As to the discussion on breeding, mortality, etc., remember that if the buck / doe ratio is too low then what you get are stressed bucks going in to winter months that have run themselves ragged and aren't up to withstanding the hardships of winter. Often times the really mature bucks take it on the chin - they are the dominant ones doing the breeding, chasing off immature bucks, and basically wearing themselves thin. If we want more and bigger bucks really the only way to do it is to kill less of them allowing the others a better chance at reaching maturity. I'm not advocating for more restrictive harvest...there are enough restrictions in place that have pushed hunters away (exactly what we DON"T need in this day in age). I'm just saying that it's unrealistic to have unlimited opportunity at mature bucks during general season hunts. If you're a trophy hunter, prepare to eat your tag or wait and get drawn on a LE unit. If you just want a deer with a chance at something bigger, enjoy the general hunts and don't let anyone give you crap for shooting a small deer. You have the tag, and it's your prerogative what you will fill it with!


----------



## Old Fudd (Nov 24, 2007)

OPINOIN )))------> STRING ME UP!! Here goes again.Aren't the best 3 point or better units in Utah limited draws.. CHMU CWMU and all the CWTAKE U MONEY. Self imposed 3 Point or Better, Can u guess what it would be like if you took a Spike or 2 Point off a limited unit.? OMG someone be strung up next to me.. it was the answer.... still is the answer.Mr Scott if you were on public land.. Keep it under wraps..u have GOLD


----------



## xxxxxxBirdDogger (Mar 7, 2008)

Boy, there are a lot of naysayers around here. I've seen more bucks this year than in many years in the past.



> I think that addressing man made problems for deer like highway mortality problems, loss of wintering range, limiting natural wild fires, restricted migration routes are all certainly things that need to really be the focus of our efforts.

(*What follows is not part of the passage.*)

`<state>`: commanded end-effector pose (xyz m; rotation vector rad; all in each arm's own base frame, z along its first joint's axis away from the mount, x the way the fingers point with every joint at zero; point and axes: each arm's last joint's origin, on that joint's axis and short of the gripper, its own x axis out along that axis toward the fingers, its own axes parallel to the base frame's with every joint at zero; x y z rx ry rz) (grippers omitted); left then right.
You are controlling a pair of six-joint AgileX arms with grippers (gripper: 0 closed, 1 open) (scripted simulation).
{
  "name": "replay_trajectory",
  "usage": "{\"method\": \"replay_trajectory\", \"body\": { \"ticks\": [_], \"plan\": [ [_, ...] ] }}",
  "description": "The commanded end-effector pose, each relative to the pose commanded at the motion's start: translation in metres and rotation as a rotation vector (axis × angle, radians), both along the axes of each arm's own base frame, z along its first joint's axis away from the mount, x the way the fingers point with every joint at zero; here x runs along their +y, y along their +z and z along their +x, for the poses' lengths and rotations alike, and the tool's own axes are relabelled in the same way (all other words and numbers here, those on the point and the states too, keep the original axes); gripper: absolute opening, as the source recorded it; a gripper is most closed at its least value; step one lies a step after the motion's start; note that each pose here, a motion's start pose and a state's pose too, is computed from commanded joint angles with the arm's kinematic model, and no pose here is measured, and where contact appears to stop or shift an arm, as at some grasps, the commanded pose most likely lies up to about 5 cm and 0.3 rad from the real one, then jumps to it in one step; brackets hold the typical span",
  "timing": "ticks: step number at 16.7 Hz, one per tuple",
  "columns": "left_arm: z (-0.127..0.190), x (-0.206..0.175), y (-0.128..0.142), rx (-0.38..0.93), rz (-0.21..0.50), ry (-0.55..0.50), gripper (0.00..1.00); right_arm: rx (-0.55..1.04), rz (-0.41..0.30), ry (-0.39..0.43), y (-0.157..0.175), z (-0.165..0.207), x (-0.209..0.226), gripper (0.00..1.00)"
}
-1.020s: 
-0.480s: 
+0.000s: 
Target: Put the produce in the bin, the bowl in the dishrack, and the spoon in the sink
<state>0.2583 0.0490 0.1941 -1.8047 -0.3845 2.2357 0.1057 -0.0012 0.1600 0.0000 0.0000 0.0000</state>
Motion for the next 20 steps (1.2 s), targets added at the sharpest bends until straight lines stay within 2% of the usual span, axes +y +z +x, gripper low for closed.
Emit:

Can I get an Amen for this guy!


----------



## TopofUtahArcher (Sep 9, 2009)

I predict ... 3x4 mainframe at 25-1/2" width with 2 cheaters on his 4x side. He'll score right around 180 in velvet...










here he is!!


----------



## ridgetop (Sep 13, 2007)

Why do you guys always seem to highjack so many threads with your agenda.


----------



## Nambaster (Nov 15, 2007)

This thread is about setting your standards prior to the hunt.... Sorry ridge... Hopefully we will make it up to you by posting some awesome pictures of some bucks that hit the ground this weekend.


----------



## ridgetop (Sep 13, 2007)

Nambaster said:


> This thread is about setting your standards prior to the hunt.... Sorry ridge... Hopefully we will make it up to you by posting some awesome pictures of some bucks that hit the ground this weekend.


Sweet! I hope I can add to those pictures. I personally think it's bad karma to make personal predictions but I think I've got a fairly good game plan for this upcoming weekend.


----------



## Nambaster (Nov 15, 2007)

I just might be cursed to display a photo of my unpunched tag....


----------



## muleydeermaniac (Jan 17, 2008)

Well I have a double standard....Opening weekend I will be hunting with my brother and Dad, So anything with three or four points. Now my son will be with me the rest of the hunt so anything that is at least a good sized two point will work. No fork horned deer, last year I shot a nice two point with my son right by me and he loved every minute of it. I have only shot one real wall hanger and I had more fun with my son and this two point than my 4x5 brought me!!! It's all in who you are with and the experience!


----------



## bullsnot (Aug 10, 2010)

ridgetop said:


> Why do you guys always seem to highjack so many threads with your agenda.


You're right and I'm guilty of this. Sorry guys.

Getting back to the topic as I mentioned before I'm probably going to eat tag soup. I'm predicting a 2 point with an 8" spread for the 13 year old daughter.


----------



## MadHunter (Nov 17, 2009)

I predict that some folks will fill their tag and some will end up eating it. It's just the way things go.


----------



## Guest (Oct 18, 2011)

Last year I shot a 25 wide 4 point and still have elk and venison in the freezer so ya, wont be shooting anything smaller than that. I've had my eyes on 2 bucks most the summer that would measure up and a even larger trophy with cheaters on both sides my son and I saw while hunting cow elk in late Jan this year. Getting excited!!!!!!!


----------



## dkhntrdstn (Sep 7, 2007)

ridgetop said:


> Why do you guys always seem to highjack so many threads with your agenda.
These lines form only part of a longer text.